WHAT YOU SHOULD DO: Below are entries; count the lines among them that contain the word "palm", and give only the count.

========================

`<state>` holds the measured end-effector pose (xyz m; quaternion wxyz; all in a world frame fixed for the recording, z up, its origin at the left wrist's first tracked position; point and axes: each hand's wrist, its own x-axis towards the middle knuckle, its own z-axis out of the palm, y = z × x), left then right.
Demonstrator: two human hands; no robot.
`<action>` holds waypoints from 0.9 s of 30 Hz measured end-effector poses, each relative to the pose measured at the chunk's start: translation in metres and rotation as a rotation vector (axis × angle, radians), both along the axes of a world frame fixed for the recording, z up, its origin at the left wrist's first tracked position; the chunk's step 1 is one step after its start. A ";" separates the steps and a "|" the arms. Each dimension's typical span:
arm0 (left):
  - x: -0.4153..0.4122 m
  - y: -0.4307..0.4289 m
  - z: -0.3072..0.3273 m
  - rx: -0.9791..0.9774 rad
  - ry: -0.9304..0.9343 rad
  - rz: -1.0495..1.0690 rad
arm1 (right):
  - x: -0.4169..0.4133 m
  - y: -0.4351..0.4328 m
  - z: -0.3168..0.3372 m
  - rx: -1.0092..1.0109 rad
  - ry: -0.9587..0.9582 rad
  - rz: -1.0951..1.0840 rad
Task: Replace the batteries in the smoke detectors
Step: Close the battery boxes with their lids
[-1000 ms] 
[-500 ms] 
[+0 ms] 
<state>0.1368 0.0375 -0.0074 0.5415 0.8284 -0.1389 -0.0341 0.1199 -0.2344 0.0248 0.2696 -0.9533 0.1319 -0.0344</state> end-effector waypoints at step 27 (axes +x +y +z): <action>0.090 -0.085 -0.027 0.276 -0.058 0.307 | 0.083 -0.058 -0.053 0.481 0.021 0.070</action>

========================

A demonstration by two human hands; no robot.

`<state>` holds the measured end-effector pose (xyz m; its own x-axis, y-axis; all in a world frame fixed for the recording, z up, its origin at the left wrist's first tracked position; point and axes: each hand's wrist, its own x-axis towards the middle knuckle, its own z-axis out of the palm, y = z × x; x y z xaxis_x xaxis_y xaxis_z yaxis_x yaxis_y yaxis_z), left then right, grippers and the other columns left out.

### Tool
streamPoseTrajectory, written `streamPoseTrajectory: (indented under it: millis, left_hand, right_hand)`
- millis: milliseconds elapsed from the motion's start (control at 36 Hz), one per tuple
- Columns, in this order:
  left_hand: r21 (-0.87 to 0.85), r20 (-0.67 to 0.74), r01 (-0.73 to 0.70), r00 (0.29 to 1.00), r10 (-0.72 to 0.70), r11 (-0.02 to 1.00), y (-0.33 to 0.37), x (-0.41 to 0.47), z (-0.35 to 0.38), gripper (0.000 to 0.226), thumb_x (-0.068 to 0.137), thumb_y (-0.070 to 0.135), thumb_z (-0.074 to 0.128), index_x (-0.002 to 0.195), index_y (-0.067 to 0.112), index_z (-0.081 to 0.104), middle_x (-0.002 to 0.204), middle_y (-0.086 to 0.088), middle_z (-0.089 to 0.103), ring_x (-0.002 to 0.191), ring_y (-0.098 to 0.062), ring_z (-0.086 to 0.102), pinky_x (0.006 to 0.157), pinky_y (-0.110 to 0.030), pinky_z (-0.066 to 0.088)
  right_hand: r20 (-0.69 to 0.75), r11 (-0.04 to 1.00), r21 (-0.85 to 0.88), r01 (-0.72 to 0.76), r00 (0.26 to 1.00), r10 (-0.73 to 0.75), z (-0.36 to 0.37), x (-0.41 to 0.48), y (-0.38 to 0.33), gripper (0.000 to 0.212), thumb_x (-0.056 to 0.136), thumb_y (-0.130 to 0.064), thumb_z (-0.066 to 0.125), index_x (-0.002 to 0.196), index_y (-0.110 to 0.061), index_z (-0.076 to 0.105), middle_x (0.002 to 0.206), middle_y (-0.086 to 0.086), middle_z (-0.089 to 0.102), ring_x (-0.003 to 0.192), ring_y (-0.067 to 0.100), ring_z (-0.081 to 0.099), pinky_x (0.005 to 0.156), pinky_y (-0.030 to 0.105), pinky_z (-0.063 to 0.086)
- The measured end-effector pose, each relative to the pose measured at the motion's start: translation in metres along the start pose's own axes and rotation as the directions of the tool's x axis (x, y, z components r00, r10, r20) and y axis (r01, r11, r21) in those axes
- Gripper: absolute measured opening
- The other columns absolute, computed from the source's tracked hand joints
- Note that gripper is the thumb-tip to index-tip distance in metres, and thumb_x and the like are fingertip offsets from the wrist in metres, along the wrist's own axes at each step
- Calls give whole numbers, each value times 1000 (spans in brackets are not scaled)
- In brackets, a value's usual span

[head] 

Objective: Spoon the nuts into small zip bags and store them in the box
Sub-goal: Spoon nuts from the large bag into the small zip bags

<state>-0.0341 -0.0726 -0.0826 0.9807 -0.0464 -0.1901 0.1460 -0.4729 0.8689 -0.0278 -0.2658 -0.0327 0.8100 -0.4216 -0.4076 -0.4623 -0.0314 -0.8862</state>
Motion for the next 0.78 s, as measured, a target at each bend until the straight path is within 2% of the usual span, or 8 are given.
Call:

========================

OUTPUT OF THE EXERCISE: 2